## Activity
Once you find the line with "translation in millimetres" in the entries below, print it and each line after it up to and including the line with "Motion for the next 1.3", exactly, without pictures.
--- START ---
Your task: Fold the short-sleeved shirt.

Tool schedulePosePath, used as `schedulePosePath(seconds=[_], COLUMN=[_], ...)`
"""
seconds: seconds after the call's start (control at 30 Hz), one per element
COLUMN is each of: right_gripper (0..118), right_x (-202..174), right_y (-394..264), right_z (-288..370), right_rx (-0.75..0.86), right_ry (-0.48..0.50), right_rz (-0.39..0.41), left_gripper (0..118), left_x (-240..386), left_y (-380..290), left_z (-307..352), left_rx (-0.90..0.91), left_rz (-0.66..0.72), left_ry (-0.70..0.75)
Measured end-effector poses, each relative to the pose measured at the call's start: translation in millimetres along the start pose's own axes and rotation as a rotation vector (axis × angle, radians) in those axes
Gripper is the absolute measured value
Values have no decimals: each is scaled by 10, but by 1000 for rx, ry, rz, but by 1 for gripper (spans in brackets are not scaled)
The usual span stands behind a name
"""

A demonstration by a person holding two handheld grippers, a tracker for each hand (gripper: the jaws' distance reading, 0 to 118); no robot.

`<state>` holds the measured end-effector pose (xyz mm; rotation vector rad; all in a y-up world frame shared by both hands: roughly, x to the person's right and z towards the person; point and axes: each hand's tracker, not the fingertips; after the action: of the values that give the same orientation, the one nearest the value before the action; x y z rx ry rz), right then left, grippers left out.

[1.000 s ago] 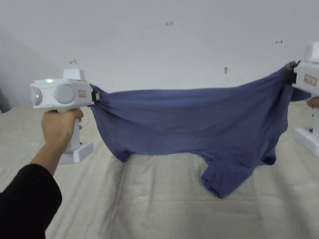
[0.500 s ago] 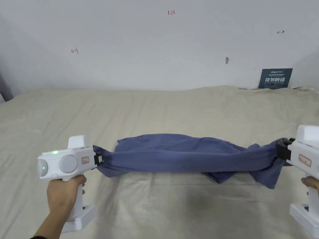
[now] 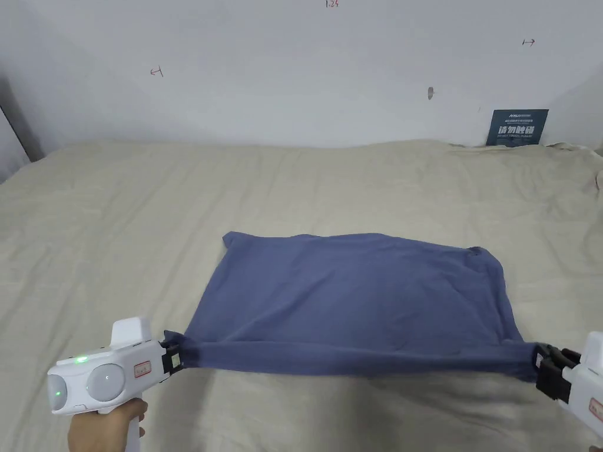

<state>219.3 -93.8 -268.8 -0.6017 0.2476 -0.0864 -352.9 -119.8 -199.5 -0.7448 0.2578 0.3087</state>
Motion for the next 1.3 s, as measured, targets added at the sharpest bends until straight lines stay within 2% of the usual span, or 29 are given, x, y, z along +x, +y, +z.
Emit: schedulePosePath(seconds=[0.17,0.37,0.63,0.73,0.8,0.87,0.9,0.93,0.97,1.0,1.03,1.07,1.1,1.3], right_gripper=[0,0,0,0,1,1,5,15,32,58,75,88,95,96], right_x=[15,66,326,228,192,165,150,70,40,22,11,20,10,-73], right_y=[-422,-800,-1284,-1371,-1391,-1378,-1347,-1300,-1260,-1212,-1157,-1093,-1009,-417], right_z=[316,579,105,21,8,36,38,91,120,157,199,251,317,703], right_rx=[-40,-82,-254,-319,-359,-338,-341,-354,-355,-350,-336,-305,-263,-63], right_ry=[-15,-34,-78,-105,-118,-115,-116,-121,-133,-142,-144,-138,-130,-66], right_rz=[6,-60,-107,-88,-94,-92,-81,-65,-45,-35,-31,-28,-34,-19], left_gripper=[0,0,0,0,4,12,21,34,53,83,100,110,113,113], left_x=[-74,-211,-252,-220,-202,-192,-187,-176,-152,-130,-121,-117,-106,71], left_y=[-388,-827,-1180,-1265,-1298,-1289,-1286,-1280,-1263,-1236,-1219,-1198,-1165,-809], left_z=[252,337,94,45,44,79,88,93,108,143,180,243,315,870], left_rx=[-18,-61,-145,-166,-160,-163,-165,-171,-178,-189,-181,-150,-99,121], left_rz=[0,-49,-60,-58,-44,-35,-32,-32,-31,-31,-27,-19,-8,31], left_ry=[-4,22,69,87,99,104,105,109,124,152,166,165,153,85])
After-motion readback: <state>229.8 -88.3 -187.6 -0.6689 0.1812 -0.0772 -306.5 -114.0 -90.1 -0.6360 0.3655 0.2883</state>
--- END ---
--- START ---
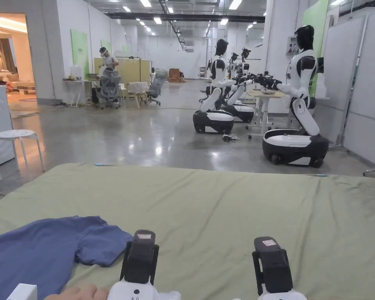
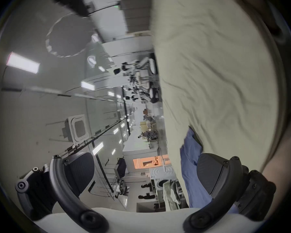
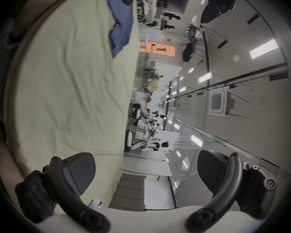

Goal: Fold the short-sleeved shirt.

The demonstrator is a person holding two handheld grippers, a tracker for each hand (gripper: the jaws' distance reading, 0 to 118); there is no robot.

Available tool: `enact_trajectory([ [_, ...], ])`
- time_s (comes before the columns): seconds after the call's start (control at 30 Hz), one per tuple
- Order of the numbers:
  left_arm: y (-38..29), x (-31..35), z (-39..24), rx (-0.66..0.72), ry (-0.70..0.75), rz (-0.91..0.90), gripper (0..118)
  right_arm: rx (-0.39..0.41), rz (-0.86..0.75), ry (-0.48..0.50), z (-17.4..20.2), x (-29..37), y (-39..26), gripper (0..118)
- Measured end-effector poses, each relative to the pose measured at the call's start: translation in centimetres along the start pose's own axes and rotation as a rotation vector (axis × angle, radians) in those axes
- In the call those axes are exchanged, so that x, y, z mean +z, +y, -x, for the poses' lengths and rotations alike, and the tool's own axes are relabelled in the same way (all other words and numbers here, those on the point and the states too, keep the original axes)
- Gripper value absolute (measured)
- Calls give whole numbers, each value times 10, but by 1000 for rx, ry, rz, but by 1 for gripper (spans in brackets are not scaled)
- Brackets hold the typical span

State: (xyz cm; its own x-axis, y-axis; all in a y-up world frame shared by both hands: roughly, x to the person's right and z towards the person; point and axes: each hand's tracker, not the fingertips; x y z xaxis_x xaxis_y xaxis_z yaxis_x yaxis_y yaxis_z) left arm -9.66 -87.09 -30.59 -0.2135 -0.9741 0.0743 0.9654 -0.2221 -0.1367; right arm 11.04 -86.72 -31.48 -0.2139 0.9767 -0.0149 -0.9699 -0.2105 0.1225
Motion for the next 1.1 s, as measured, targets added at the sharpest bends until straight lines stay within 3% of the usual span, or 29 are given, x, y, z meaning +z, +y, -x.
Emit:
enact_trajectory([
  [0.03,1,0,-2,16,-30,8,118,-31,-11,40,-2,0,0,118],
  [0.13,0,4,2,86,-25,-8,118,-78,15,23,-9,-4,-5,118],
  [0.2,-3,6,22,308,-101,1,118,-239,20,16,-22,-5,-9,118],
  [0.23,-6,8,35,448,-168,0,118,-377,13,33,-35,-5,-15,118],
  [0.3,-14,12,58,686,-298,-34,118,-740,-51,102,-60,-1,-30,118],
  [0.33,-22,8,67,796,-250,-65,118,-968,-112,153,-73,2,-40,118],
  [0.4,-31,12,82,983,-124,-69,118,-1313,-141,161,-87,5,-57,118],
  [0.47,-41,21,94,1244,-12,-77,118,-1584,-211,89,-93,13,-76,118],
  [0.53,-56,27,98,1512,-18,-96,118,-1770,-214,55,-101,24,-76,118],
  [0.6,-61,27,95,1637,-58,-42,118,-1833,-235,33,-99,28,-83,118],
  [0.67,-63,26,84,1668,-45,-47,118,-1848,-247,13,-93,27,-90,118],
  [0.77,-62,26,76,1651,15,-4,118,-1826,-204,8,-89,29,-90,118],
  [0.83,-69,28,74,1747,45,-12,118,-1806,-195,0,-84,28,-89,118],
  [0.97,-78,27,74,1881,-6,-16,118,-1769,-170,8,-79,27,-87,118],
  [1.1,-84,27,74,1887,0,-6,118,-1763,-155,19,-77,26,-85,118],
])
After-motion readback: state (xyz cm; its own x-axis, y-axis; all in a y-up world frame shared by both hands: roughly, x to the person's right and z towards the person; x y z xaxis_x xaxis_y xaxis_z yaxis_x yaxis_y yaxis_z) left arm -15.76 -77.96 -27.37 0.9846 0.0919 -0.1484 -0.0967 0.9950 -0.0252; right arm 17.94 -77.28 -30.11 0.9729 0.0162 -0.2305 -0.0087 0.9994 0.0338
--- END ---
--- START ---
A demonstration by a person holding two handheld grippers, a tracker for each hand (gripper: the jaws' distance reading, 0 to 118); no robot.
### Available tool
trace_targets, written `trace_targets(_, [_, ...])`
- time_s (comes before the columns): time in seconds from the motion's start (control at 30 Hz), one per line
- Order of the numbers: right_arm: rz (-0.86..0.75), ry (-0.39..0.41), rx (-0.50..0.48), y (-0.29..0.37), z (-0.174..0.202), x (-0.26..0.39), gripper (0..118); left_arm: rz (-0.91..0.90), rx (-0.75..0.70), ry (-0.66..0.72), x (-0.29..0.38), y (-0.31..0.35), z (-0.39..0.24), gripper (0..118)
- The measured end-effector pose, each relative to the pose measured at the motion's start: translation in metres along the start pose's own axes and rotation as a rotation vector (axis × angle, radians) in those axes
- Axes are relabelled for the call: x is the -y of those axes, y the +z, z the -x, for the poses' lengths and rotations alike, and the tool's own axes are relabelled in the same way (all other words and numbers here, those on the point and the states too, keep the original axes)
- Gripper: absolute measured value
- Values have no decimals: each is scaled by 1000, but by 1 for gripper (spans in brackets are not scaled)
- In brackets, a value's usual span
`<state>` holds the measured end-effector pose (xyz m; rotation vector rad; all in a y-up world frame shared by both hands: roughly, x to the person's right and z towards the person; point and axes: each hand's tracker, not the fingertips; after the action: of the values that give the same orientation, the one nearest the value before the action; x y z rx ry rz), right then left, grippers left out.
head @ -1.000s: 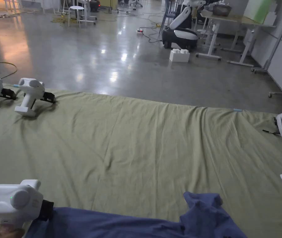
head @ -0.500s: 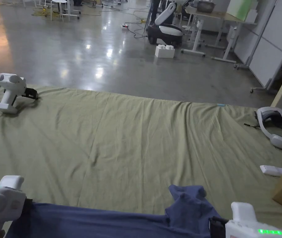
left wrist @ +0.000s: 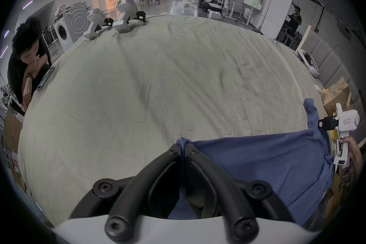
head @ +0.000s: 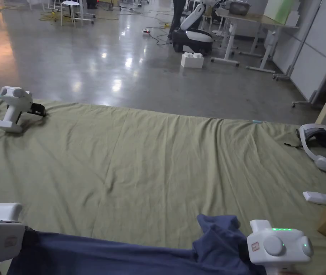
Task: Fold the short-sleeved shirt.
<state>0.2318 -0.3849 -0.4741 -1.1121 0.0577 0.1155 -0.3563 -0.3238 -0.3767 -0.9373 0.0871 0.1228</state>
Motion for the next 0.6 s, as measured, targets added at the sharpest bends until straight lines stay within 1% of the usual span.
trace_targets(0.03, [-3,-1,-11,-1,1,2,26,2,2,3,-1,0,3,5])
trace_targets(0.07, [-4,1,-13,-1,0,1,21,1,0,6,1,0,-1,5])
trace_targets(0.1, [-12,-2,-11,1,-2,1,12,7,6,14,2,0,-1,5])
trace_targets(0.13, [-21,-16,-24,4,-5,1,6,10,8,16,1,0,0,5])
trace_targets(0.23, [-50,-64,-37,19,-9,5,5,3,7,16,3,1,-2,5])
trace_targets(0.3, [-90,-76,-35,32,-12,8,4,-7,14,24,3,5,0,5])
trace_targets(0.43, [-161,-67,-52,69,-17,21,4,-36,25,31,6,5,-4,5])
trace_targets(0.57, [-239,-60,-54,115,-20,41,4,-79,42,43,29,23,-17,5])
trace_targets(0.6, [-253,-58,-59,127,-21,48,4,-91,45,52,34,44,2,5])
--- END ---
## Problem solution
Measured end-effector poses, each relative to the pose measured at the call's start: translation in millimetres along the start pose's own axes and rotation as a rotation vector (axis × angle, radians) in those axes
Gripper is the absolute measured value
Values have no decimals: each is scaled by 10, but by 1000 for rx, ry, rz, but by 1 for gripper (spans in brackets are not scaled)
The usual span stands behind a name
"""

A demonstration by a person holding two handheld grippers, a tracker for each hand (gripper: the jaws' distance reading, 0 to 118); no robot.

`<state>` holds the measured end-effector pose (xyz mm; rotation vector rad; all in a y-up world frame shared by both hands: roughly, x to the person's right and z towards the person; point and axes: each hand's tracker, not the fingertips; after the action: of the values that give the same orientation, the one nearest the value before the action; x y z rx ry rz), right then left, grippers left out.

[1.000 s ago] 
[0.500 s ago] 
[now] 

<state>219.3 -93.8 -268.8 -0.6017 0.2476 -0.0864 -352.9 -119.8 -199.5 -0.7448 0.2578 0.3087</state>
Motion for the next 1.3 s, as measured, targets added at the sharpest bends until straight lines stay within 2% of the usual span, or 29 are given, x, y, z along +x, +y, +z.

What this exercise asked for has been supplied.